I'd bet that the salt in the brininig solution helps to denature the proteins in meat, changing the osmotic properties of the cells, and allowing for a freer transfer of liquids (and flavorings).
Way late with this comment but just found this blog.
Michael, excellent explanation of brining. Tried it last Thanksgiving on the turkey and will never go back.
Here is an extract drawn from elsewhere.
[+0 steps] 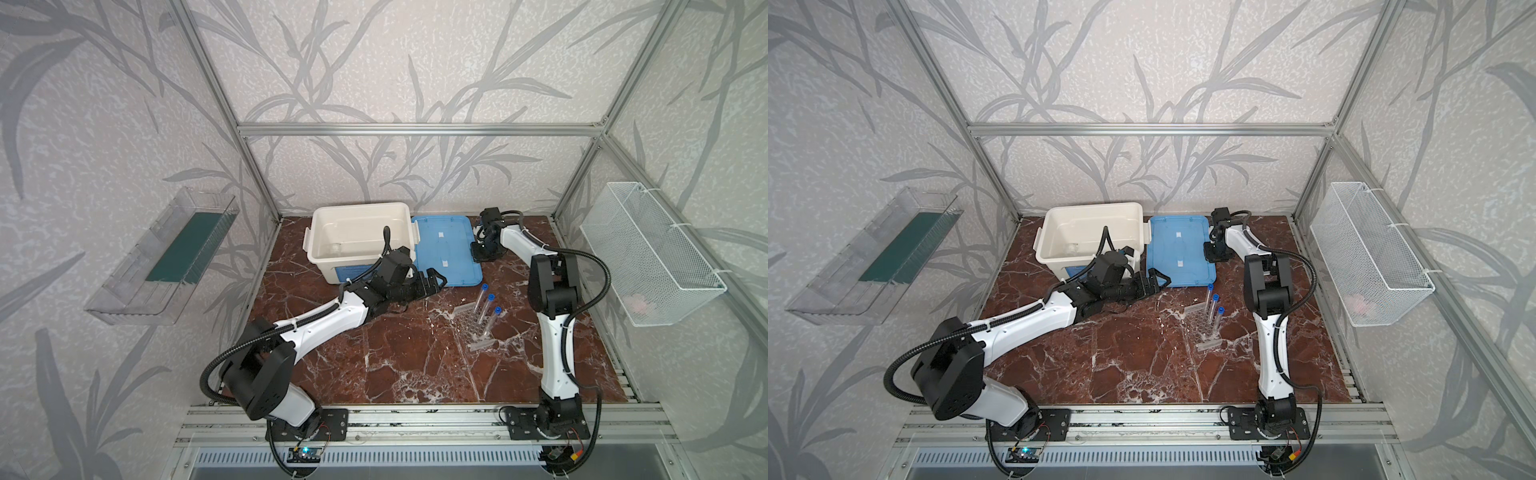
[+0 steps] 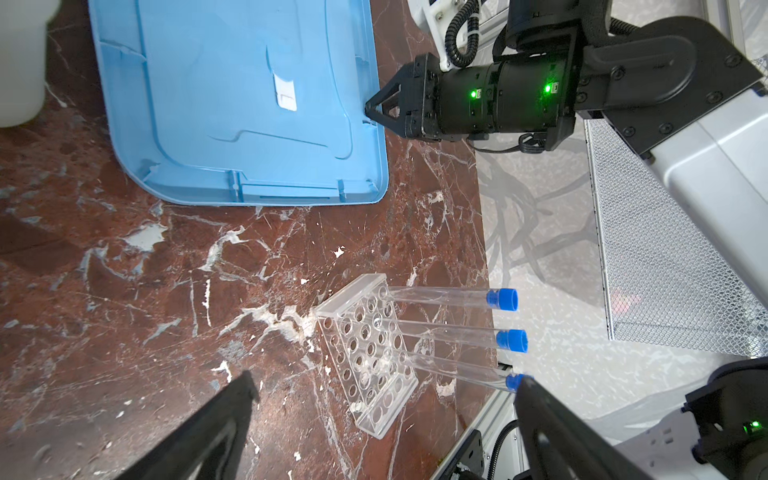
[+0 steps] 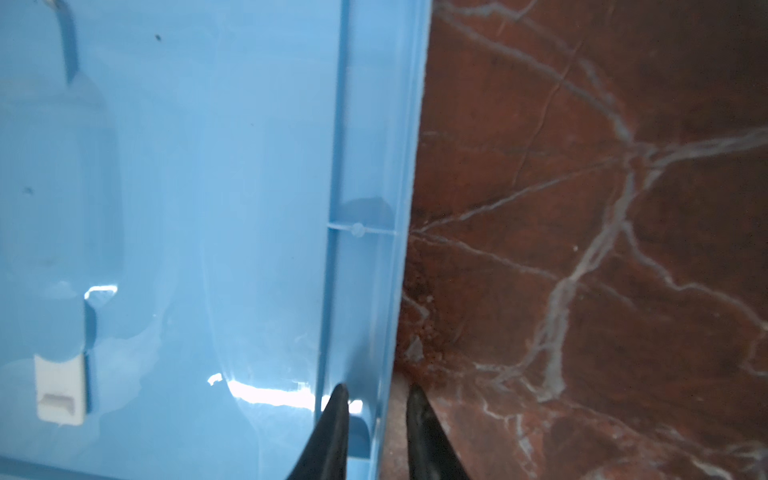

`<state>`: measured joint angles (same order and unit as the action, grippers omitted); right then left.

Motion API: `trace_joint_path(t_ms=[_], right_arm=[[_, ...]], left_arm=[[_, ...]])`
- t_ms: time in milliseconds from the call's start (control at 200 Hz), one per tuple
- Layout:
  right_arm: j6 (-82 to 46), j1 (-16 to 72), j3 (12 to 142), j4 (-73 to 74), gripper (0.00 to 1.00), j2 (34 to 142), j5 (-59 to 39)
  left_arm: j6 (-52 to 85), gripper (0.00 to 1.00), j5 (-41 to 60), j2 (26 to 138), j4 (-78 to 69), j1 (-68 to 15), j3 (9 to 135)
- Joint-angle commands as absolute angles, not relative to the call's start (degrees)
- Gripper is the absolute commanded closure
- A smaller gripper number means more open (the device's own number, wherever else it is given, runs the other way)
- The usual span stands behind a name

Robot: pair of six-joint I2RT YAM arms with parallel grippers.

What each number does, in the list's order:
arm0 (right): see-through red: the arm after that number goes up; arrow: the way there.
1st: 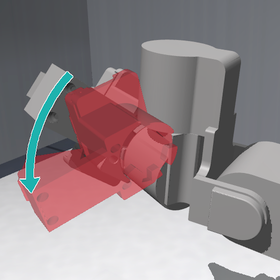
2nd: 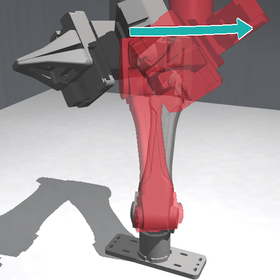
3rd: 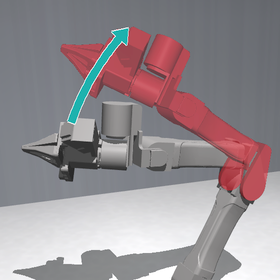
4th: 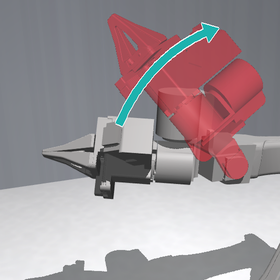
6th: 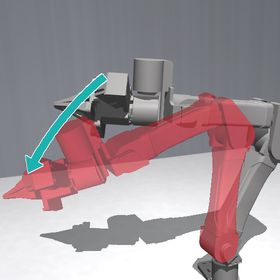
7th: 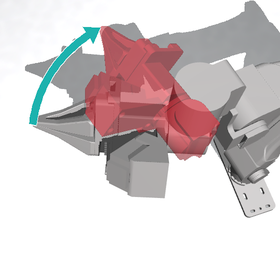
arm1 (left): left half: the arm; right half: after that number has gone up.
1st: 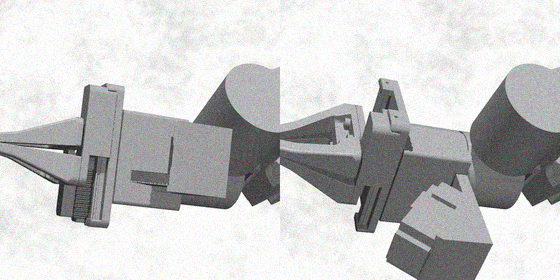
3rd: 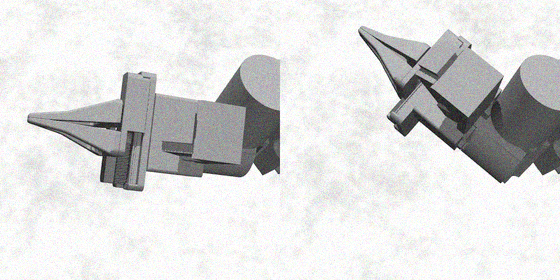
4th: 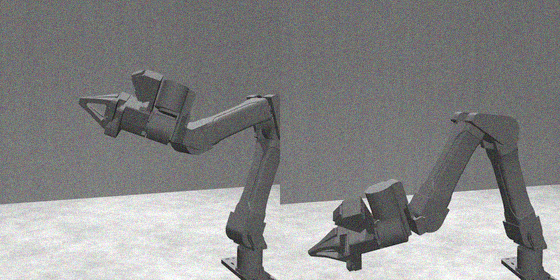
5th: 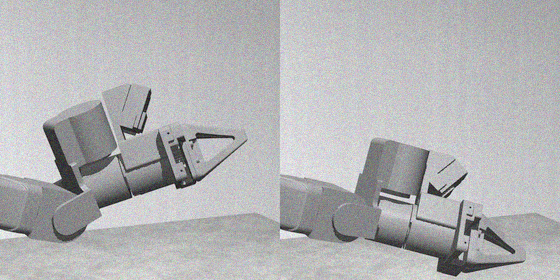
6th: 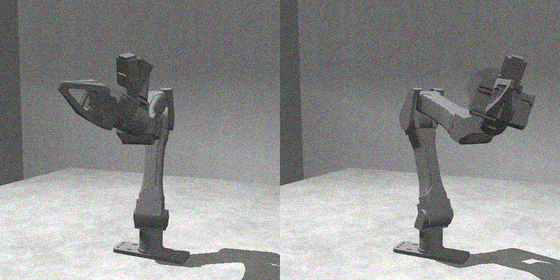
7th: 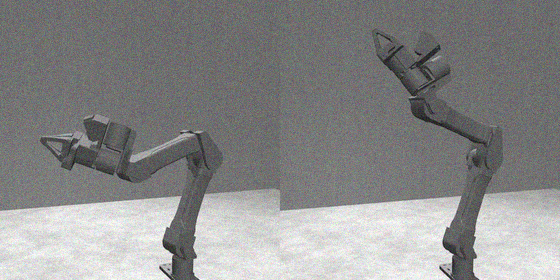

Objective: Organize the chemistry lab equipment
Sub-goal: 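Close the right gripper on the edge of the blue lid farthest from the bin, then drag the blue lid away from the bin with the right gripper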

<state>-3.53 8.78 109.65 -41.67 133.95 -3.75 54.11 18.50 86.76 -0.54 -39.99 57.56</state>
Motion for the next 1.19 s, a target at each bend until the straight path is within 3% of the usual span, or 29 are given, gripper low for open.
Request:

Now I know how it works!
Any chance that we'll see a similar explanation for how Ceviche works?
Dorothy
I'm an EE not a chemist.
Also consider injecting the meat to add juiciness if you don't like salt.
and before cooking, using a syringe I inject clarified butter, olive oil and or marinade... depending on the dish... Great prepearation for smoking..
For smoking try chinese green tea.... along with your woods :shock:
A twelve pound turkey takes at least a day (24 hours) and longer doesn't hurt. Always rinse well inside and out to remove excess salt.
Pork chops take about three hours and if cooked slowly over a smokey fire will turn a beatiful pinkish color as they cook. Whole pork roasts can be brined like a turkey and cooked slowly.
I brine in a salt solution with a small amount of sugar added.
Thanks for this great post on brining.
1. It makes your prospective barbecue taste crappy!
2. The raising and subsequent lowering of the temp would facilitate the growth of some really skanky, nasty bacteria.
Always brine in cold brining solution. Not sure of the exact amount, but cold water should be able to hold a mixture of about 15% salt (by weight %) which is certainly sufficient to brine just about anything. (By the way, hot water will hold about 26 wt.% salt depending on water hardness and mineral content). If you mix in hot water, and then dilute that into cold water to lower the temp, you have just defeated the purpose for mixing salt in hot water to start with because not only are you lowering the temp, but also the concentration of salt. Therefore, it is more sensible, to mix as concentrated solution as possible in COLD water to start with and forget all about mixing in a hot solution.
I have brined birds of various sizes as follows with excellent results:
MAKE THE BRINE
I used a cup of salt, a cup of brown sugar, a few bay leaves a handfull of pepper corns and a few fat slices of orange and a lemon slice. I have not ever had to heat the brine to dissolve the sugar and salt, but if you do or you really want to just don't put the other stuff in (or use it) until it has cooled for obvious reasons. A little less than a gallon water is what I usually use.
BRINE THE BIRD
Once you have the chilled seasoned brine ready put the turkey in the brine, for an absolute minimum of 3-4 hours, and overnight is best. I have brined turkeys for up to 24 hours and it never has tasted the least bit over-salty. Make sure it is all covered with the brine. The brine should taste like salty sweet seasoned water, but not really intense.
LET IT CHILL & REST
One thing I didnt see is previously in this area is the resting phase. After you take the bird out of the brine rinse it very thoroughly and then pat-dry inside and out with extra strength paper towels. At this point you must let the bird "rest" with no covering at all, and no seasonings at all, in the fridge. This open air chilling and resting period should not be skipped, as it will taste much better if you do it. You should let it sit for at least 12 hours but 24 hours is fine, I wouldn't go much over 24 hours. Mop up any liquid present under the turkey once or twice during the resting period.
ROAST THE BIRD
Season to taste, prepare and roast as you would normally do, which is another story altogether and beyond the scope of this post.
This method of brining has produced some of the most tender succulent turkey I have ever tasted, and is never salty tasting. It is true there is a slight increase in the saltiness when you brine, because that is what it is, but it is not in any way a bad thing. I would think if you tripled the salt you might have a problem, but with this recipe I have never had anything other than delicious results.
I also liked the "Good Eats" show on turkey brining. It was, as always, a great show, and very detailed. Alton Brown covers the details of the method with info about what is really going on, on a chemical and cellular level and was very informative. I highly recommend watching it.
Nick
the brining solution as opposed to water? I've brined once
with stock and the results were amazing, but if water will
suffice, the cost will be reduced significantly.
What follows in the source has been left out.